▶ Requirement:
Transcribe the listing below word for word but skip its images.

▶ Source material:

╭──

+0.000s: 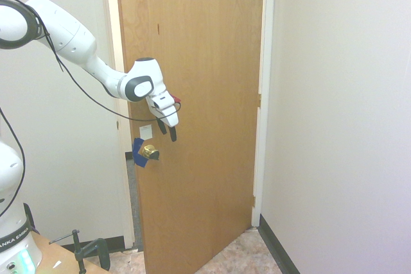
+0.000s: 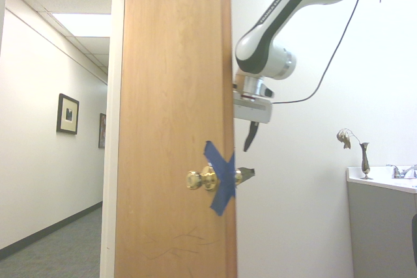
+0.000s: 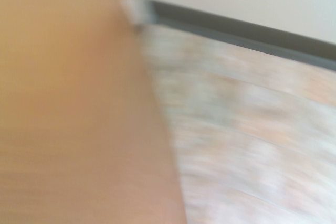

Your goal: Shut the door

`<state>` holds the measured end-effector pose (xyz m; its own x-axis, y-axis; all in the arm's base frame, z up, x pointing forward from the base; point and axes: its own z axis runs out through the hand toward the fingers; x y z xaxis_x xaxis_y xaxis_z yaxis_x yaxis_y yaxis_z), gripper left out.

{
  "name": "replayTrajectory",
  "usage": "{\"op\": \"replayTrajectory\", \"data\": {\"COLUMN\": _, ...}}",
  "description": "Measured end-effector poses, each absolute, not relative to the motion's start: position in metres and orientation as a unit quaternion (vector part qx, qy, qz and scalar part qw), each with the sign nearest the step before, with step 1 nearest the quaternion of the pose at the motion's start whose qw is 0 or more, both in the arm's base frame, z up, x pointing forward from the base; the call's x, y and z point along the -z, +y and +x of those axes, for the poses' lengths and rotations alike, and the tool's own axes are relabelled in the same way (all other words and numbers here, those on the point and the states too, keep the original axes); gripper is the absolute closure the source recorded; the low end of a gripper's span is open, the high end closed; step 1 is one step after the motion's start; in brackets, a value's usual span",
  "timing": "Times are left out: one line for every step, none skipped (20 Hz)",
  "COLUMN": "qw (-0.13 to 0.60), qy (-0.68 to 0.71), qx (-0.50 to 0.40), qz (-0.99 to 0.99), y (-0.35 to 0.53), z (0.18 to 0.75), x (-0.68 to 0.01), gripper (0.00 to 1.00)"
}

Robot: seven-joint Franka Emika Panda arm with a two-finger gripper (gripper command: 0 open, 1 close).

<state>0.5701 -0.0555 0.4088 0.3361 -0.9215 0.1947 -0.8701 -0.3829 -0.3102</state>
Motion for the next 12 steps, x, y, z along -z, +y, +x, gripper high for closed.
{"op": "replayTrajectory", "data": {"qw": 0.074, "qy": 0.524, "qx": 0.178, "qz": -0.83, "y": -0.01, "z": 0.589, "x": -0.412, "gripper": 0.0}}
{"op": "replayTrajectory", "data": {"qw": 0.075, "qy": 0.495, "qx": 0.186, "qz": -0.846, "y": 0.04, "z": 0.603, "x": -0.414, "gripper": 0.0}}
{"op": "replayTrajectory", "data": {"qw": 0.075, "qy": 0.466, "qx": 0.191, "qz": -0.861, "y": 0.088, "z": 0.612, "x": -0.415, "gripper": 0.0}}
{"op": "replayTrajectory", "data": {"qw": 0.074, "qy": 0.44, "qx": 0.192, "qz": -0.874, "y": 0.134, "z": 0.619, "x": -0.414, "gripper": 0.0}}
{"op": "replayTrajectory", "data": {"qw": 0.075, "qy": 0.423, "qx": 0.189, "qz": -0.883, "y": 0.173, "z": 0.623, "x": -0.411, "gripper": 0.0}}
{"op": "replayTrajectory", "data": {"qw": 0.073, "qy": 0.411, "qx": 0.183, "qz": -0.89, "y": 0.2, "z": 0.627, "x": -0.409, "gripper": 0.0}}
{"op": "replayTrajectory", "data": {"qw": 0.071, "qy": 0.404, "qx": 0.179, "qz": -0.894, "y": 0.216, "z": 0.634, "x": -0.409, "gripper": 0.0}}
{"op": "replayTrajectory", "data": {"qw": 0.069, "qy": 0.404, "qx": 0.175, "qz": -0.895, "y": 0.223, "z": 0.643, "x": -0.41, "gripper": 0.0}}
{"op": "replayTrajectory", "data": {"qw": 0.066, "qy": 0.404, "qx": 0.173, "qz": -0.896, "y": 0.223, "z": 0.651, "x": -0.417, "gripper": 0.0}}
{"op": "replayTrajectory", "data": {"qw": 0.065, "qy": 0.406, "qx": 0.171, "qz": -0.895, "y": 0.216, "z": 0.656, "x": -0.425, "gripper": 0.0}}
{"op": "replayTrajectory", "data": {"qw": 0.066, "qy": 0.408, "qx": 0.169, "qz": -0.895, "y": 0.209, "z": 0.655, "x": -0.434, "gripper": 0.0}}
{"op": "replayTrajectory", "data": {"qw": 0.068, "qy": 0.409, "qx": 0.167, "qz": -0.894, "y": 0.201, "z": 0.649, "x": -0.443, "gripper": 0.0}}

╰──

▶ Result of the task:
+0.000s: 
+0.000s: 
+0.000s: 

Your goal: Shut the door

`<state>` holds the measured end-effector pose (xyz m; its own x-axis, y-axis; all in the arm's base frame, z up, x pointing forward from the base; point and axes: its own z axis runs out through the hand toward the fingers; x y z xaxis_x xaxis_y xaxis_z yaxis_x yaxis_y yaxis_z), gripper left out.

{
  "name": "replayTrajectory",
  "usage": "{\"op\": \"replayTrajectory\", \"data\": {\"COLUMN\": _, ...}}",
  "description": "Measured end-effector poses, each absolute, not relative to the motion's start: position in metres and orientation as a unit quaternion (vector part qx, qy, qz and scalar part qw), each with the sign nearest the step before, with step 1 nearest the quaternion of the pose at the motion's start whose qw is 0 or more, both in the arm's base frame, z up, x pointing forward from the base; the call's x, y and z point along the -z, +y and +x of those axes, for the poses' lengths and rotations alike, and the tool's own axes are relabelled in the same way (all other words and numbers here, those on the point and the states too, keep the original axes); gripper is the absolute closure the source recorded; the low end of a gripper's span is open, the high end closed; step 1 is one step after the motion's start; in brackets, a value's usual span",
  "timing": "Times are left out: one line for every step, none skipped (20 Hz)",
  "COLUMN": "qw (-0.13 to 0.60), qy (-0.68 to 0.71), qx (-0.50 to 0.40), qz (-0.99 to 0.99), y (-0.35 to 0.53), z (0.18 to 0.75), x (-0.68 to 0.01), gripper (0.00 to 1.00)"
}

Robot: seven-joint Franka Emika Panda arm with a two-finger gripper (gripper command: 0 open, 1 close).

<state>0.5701 -0.0555 0.4088 0.3361 -0.9215 0.1947 -0.8701 -0.3829 -0.3102</state>
Motion for the next 12 steps, x, y, z along -z, +y, +x, gripper high for closed.
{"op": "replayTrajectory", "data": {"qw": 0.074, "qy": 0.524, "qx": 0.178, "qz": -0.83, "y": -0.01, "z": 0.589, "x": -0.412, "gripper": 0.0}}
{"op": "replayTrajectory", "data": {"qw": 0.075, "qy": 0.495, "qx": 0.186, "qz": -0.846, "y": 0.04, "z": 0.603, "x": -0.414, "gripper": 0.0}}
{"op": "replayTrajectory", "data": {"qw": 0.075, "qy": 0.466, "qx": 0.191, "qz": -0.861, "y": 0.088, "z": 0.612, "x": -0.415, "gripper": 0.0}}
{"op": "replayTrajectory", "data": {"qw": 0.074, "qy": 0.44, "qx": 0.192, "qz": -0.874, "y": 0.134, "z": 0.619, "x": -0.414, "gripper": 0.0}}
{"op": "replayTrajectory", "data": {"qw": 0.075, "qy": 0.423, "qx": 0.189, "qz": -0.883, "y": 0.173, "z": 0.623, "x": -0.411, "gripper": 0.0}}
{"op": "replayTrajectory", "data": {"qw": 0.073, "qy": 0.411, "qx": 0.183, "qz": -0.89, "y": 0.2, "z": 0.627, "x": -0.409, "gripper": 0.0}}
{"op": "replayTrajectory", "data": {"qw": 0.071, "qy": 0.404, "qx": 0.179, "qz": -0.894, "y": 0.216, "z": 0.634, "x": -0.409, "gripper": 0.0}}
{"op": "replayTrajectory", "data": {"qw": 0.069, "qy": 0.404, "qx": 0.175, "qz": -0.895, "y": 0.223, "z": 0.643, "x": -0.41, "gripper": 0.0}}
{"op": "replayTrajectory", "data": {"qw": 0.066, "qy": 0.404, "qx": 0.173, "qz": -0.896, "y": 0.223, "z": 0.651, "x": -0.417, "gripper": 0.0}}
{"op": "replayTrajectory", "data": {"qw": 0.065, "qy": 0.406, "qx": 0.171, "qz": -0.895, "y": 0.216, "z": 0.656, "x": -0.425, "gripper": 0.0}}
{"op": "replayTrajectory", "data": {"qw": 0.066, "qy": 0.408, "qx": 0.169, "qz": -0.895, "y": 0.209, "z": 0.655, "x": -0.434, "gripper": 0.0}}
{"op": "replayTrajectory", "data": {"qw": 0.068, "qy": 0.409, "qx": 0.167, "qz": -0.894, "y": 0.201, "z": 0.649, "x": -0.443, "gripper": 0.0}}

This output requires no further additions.